Un terzo delle imprese di costruzioni italiane rischia il default. Così il direttore del Cresme Lorenzo Bellicini nel corso del convegno organizzato da Federcostruzioni su “Mercati nuovi per nuovi imprenditori”.

L’indagine condotta dal Cresme sui bilanci delle imprese di costruzione ha messo in luce un mercato che dal 2008 è in perdita con 55 miliardi di investimenti. Un mercato che nel 2014 vale 170 miliardi e che oggi è composto per oltre il 70% di manutenzione ordinaria, straordinaria e riqualificazione.

Un segnale negativo, secondo il Cresme. Come dimostra la crescita del valore delle gare di appalto con un più 50% rispetto al 2013 e del numero delle compravendite immobiliari nel terzo trimestre di quest’anno con un +4%.

Il 2015 sarà l’anno in cui si aprirà il settimo ciclo edilizio dal dopoguerra, sostiene il Cresme. Per Federcostruzioni sarà un ciclo nel quale sarà la qualità la leva fondamentale per il rilancio delle costruzioni. Qualità in termini di sostenibilità, di qualità gestionale, di processo, di un insieme di innovazioni per un nuovo modo di costruire.

La qualità come leva fondamentale per il rilancio delle costruzioni è stato il filo conduttore del convegno “Mercati nuovi per nuovi imprenditori”.

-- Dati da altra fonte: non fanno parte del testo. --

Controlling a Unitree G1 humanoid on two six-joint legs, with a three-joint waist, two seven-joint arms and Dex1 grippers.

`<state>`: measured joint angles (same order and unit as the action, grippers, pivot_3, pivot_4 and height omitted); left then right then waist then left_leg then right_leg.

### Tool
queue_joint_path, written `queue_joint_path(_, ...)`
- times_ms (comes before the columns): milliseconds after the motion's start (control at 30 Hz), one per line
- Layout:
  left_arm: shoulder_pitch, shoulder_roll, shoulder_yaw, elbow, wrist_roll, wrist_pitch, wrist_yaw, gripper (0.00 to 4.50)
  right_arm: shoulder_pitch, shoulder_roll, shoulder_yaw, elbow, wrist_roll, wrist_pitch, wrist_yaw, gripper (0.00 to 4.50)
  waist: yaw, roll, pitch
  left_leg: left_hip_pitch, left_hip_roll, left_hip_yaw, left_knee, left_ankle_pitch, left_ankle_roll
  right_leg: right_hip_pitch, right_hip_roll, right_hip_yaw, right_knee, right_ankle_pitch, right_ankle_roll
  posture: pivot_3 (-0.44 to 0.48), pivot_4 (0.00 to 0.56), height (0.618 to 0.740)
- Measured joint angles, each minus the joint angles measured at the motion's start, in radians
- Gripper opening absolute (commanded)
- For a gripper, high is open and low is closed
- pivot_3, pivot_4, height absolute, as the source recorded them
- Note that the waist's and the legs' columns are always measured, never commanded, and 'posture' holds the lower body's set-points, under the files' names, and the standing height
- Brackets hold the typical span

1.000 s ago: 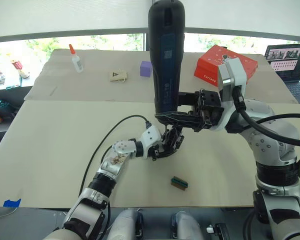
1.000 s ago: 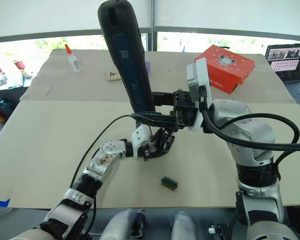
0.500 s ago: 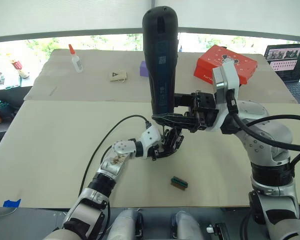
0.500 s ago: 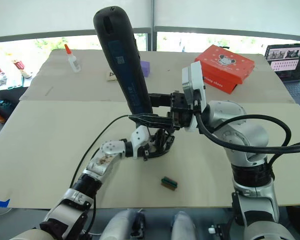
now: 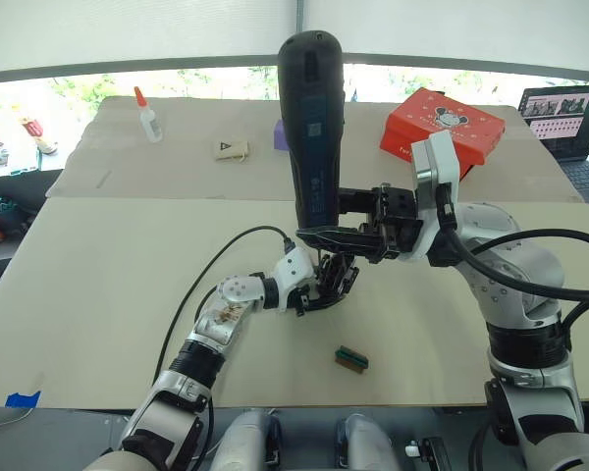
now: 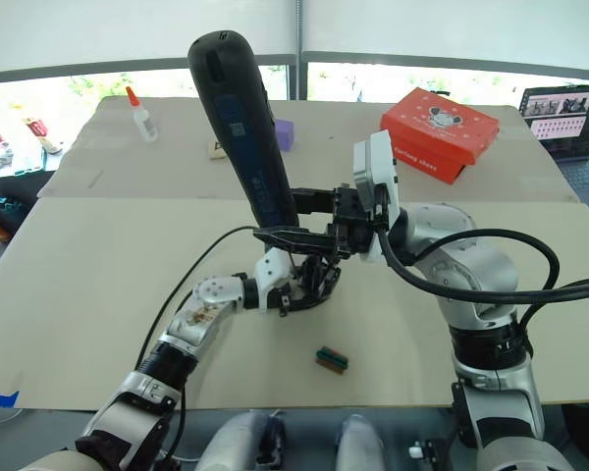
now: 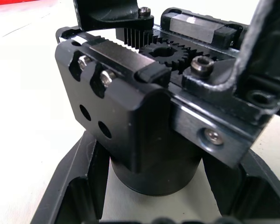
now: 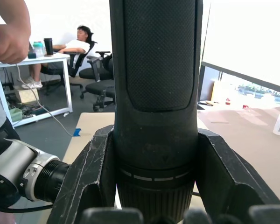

Federcostruzioni ha lanciato un decalogo per sostenere la qualità delle costruzioni in Italia: un decalogo-guida che va dalla garanzia di un sistema di legalità alla razionalizzazione del sistema dei controlli all’efficientamento dell’attuale sistema degli appalti, che privilegia il prezzo più basso a scapito della qualità e della crescita tecnologica delle imprese.

Il commento di Paolo Buzzetti presidente Ance): “Il mercato riparte con un piano di investimenti pubblici adeguato.I segnali positivi indicati dal Cresme possono diventare fattori stabili di un processo di ripresa delle costruzioni italiane solo se si accompagneranno a una spinta vigorosa sul piano degli investimenti pubblici soprattutto sui fronti della messa in sicurezza del territorio e della manutenzione del patrimonio pubblico ad iniziare dalle scuole e a sostegno di concreti diffusi interventi di riqualificazione urbana”.

Per il presidente dell’Ance è necessaria una razionalizzazione delle imposte sulla casa verso un’unica local tax che possa dare certezza anche al mercato immobiliare, che da sempre costituisce un fattore essenziale di qualunque possibile concreta ripresa economica, anche del settore delle costruzioni, un settore base dell’economia italiana.